- [Work instructions]
Will you output all of the data below exactly, omitting the images?

= = =

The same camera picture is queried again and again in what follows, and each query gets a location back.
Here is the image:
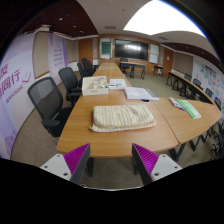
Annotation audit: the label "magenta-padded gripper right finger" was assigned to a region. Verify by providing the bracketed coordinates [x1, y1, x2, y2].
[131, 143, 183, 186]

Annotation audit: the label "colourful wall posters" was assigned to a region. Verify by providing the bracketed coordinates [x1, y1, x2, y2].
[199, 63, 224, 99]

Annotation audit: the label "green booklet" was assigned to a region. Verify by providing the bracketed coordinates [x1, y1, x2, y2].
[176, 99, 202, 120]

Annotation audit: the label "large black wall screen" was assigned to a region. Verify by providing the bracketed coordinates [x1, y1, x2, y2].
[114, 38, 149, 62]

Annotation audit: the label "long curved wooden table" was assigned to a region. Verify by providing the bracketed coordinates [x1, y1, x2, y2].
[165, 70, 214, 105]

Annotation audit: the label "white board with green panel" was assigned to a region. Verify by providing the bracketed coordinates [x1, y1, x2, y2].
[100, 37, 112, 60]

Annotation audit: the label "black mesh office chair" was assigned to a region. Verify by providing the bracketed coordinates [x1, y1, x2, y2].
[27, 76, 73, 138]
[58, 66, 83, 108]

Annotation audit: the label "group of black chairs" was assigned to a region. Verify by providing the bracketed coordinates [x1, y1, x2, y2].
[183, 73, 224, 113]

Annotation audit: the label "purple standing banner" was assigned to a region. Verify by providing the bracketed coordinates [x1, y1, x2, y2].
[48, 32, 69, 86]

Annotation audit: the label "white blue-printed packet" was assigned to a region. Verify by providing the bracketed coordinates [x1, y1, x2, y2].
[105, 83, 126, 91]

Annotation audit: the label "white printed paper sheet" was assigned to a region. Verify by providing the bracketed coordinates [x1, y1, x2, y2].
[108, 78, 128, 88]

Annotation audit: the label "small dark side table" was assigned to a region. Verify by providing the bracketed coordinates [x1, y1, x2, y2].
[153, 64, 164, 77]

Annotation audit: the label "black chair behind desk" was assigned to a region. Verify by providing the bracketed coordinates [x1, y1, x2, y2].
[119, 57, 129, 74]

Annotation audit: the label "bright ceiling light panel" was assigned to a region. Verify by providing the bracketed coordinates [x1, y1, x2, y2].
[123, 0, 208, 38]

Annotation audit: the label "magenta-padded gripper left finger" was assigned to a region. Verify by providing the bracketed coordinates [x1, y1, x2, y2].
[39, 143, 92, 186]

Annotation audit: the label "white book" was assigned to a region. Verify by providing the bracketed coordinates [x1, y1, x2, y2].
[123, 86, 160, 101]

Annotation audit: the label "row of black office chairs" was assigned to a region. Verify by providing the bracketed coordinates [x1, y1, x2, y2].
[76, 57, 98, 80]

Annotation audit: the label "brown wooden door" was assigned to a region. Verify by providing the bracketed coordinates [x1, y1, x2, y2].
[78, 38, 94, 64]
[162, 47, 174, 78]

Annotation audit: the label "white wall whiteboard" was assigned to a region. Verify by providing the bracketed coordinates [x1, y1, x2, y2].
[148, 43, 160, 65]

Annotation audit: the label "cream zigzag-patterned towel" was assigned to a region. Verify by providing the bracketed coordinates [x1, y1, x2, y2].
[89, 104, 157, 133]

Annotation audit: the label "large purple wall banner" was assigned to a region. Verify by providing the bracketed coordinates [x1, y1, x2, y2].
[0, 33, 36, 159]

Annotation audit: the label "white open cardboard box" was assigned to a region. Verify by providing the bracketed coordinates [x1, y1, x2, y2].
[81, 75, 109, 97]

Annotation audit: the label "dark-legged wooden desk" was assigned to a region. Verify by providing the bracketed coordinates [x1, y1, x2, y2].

= = =

- [Output below]
The same camera picture is queried again and again in what follows, and each query gets a location back.
Here is the image:
Annotation audit: the label "magenta-padded gripper right finger" was assigned to a region. Verify by providing the bracketed coordinates [x1, y1, x2, y2].
[131, 143, 183, 186]

Annotation audit: the label "colourful wall posters" was assigned to a region. Verify by providing the bracketed coordinates [x1, y1, x2, y2].
[199, 63, 224, 99]

Annotation audit: the label "green booklet" was assigned to a region. Verify by providing the bracketed coordinates [x1, y1, x2, y2].
[176, 99, 202, 120]

Annotation audit: the label "large black wall screen" was assigned to a region. Verify by providing the bracketed coordinates [x1, y1, x2, y2].
[114, 38, 149, 62]

Annotation audit: the label "long curved wooden table" was assigned to a region. Verify by providing the bracketed coordinates [x1, y1, x2, y2].
[165, 70, 214, 105]

Annotation audit: the label "white board with green panel" was assigned to a region. Verify by providing the bracketed coordinates [x1, y1, x2, y2].
[100, 37, 112, 60]

Annotation audit: the label "black mesh office chair" was assigned to a region. Verify by providing the bracketed coordinates [x1, y1, x2, y2].
[27, 76, 73, 138]
[58, 66, 83, 108]

Annotation audit: the label "group of black chairs" was assigned to a region. Verify by providing the bracketed coordinates [x1, y1, x2, y2].
[183, 73, 224, 113]

Annotation audit: the label "purple standing banner" was assigned to a region. Verify by providing the bracketed coordinates [x1, y1, x2, y2].
[48, 32, 69, 86]

Annotation audit: the label "white blue-printed packet" was assigned to a region. Verify by providing the bracketed coordinates [x1, y1, x2, y2].
[105, 83, 126, 91]

Annotation audit: the label "white printed paper sheet" was assigned to a region. Verify by providing the bracketed coordinates [x1, y1, x2, y2].
[108, 78, 128, 88]

Annotation audit: the label "small dark side table" was assigned to a region. Verify by providing the bracketed coordinates [x1, y1, x2, y2].
[153, 64, 164, 77]

Annotation audit: the label "black chair behind desk" was assigned to a region. Verify by providing the bracketed coordinates [x1, y1, x2, y2].
[119, 57, 129, 74]

Annotation audit: the label "bright ceiling light panel" was assigned to a region. Verify by providing the bracketed coordinates [x1, y1, x2, y2].
[123, 0, 208, 38]

Annotation audit: the label "magenta-padded gripper left finger" was assigned to a region. Verify by providing the bracketed coordinates [x1, y1, x2, y2].
[39, 143, 92, 186]

Annotation audit: the label "white book" was assigned to a region. Verify by providing the bracketed coordinates [x1, y1, x2, y2].
[123, 86, 160, 101]

Annotation audit: the label "row of black office chairs" was assigned to a region. Verify by providing the bracketed coordinates [x1, y1, x2, y2].
[76, 57, 98, 80]

Annotation audit: the label "brown wooden door" was assigned to a region. Verify by providing the bracketed coordinates [x1, y1, x2, y2].
[78, 38, 94, 64]
[162, 47, 174, 78]

Annotation audit: the label "white wall whiteboard" was assigned to a region. Verify by providing the bracketed coordinates [x1, y1, x2, y2].
[148, 43, 160, 65]

Annotation audit: the label "cream zigzag-patterned towel" was assigned to a region. Verify by providing the bracketed coordinates [x1, y1, x2, y2].
[89, 104, 157, 133]

Annotation audit: the label "large purple wall banner" was assigned to a region. Verify by providing the bracketed coordinates [x1, y1, x2, y2].
[0, 33, 36, 159]

Annotation audit: the label "white open cardboard box" was assigned to a region. Verify by providing the bracketed coordinates [x1, y1, x2, y2].
[81, 75, 109, 97]

Annotation audit: the label "dark-legged wooden desk" was assigned to a region. Verify by providing the bracketed coordinates [x1, y1, x2, y2].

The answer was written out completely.